ALGORITMI, Campus de Gualtar, University of Minho, Rua da Universidade, 4710-057 Braga, Portugal.
Instituto de Investigação e Inovação em Saúde (i3S), Universidade do Porto, Rua Alfredo Allen 208, 4200-135 Porto, Portugal.
Genes (Basel). 2021 Jan 2;12(1):61. doi: 10.3390/genes12010061.
Forensic genetics is a fast-growing field that frequently requires DNA-based taxonomy, namely, when evidence are parts of specimens, often highly processed in food, potions, or ointments. Reference DNA-sequences libraries, such as BOLD or GenBank, are imperative tools for taxonomic assignment, particularly when morphology is inadequate for classification. The auditing and curation of these datasets require reliable mechanisms, preferably with automated data preprocessing. Software tools were developed to grade these datasets considering as primary criterion the number of records, which is not compliant with forensic standards, where the priority is validation from independent sources. Moreover, 4SpecID is an efficient software tool developed to audit and annotate reference libraries, specifically designed for forensic applications. Its intuitive user-friendly interface virtually accesses any database and includes specific data mining functions tuned for the widespread BOLD repositories. The built tool was evaluated in laptop MacBook and a dual-Xeon server with a large BOLD dataset ( 36,115 records), and the best execution time to grade the dataset on the laptop was 0.28 s. Datasets of and families were used to evaluate the quality of the tool and the relevance of independent sources validation.
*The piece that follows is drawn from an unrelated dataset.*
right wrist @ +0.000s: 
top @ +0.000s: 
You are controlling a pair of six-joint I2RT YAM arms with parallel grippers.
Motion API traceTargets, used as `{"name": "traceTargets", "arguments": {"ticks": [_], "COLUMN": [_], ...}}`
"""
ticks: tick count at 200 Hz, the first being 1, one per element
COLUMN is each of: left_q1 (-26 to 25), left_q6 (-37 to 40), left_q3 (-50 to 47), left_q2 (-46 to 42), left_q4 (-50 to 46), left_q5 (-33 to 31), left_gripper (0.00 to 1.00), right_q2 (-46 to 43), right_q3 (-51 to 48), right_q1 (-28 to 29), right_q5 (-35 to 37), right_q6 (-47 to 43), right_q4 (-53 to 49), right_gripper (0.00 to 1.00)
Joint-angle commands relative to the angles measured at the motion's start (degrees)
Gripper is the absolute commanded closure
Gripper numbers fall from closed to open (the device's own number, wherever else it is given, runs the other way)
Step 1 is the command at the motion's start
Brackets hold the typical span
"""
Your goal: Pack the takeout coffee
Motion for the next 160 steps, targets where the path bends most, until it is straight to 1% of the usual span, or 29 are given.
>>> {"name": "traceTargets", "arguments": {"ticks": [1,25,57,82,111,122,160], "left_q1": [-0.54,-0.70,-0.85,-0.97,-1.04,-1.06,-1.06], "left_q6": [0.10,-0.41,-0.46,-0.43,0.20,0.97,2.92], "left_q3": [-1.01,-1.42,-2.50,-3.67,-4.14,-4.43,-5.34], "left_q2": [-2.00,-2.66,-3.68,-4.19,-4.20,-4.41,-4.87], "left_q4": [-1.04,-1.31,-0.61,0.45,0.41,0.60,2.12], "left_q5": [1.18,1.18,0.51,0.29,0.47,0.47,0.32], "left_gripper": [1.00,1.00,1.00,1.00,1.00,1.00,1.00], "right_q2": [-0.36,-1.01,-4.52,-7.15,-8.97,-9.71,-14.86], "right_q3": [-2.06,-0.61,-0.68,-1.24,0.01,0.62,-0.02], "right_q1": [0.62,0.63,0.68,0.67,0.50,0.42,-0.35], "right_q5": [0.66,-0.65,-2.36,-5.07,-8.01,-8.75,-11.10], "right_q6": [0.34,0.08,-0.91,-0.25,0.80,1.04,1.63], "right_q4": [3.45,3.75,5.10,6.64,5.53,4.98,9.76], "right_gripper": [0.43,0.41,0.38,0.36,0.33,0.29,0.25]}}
法医遗传学是一个快速发展的领域,经常需要基于 DNA 的分类学,即在证据是标本的一部分时,通常是经过高度加工的食品、药水或药膏。BOLD 或 GenBank 等参考 DNA 序列库是分类学分配的必要工具,特别是在形态学不足以进行分类时。这些数据集的审核和管理需要可靠的机制,最好具有自动化的数据预处理。开发了软件工具来对这些数据集进行评分,主要标准是记录的数量,这不符合法医标准,法医标准优先考虑来自独立来源的验证。此外,4SpecID 是一种高效的软件工具,用于审核和注释参考库,专门为法医应用而设计。它直观的用户友好界面可以访问任何数据库,并包括针对广泛的 BOLD 存储库进行了优化的数据挖掘功能。在带有大型 BOLD 数据集(36115 条记录)的笔记本 MacBook 和双 Xeon 服务器上对构建的工具进行了评估,在笔记本电脑上对数据集进行评分的最佳执行时间为 0.28 秒。使用 和 家族的数据集来评估工具的质量和独立来源验证的相关性。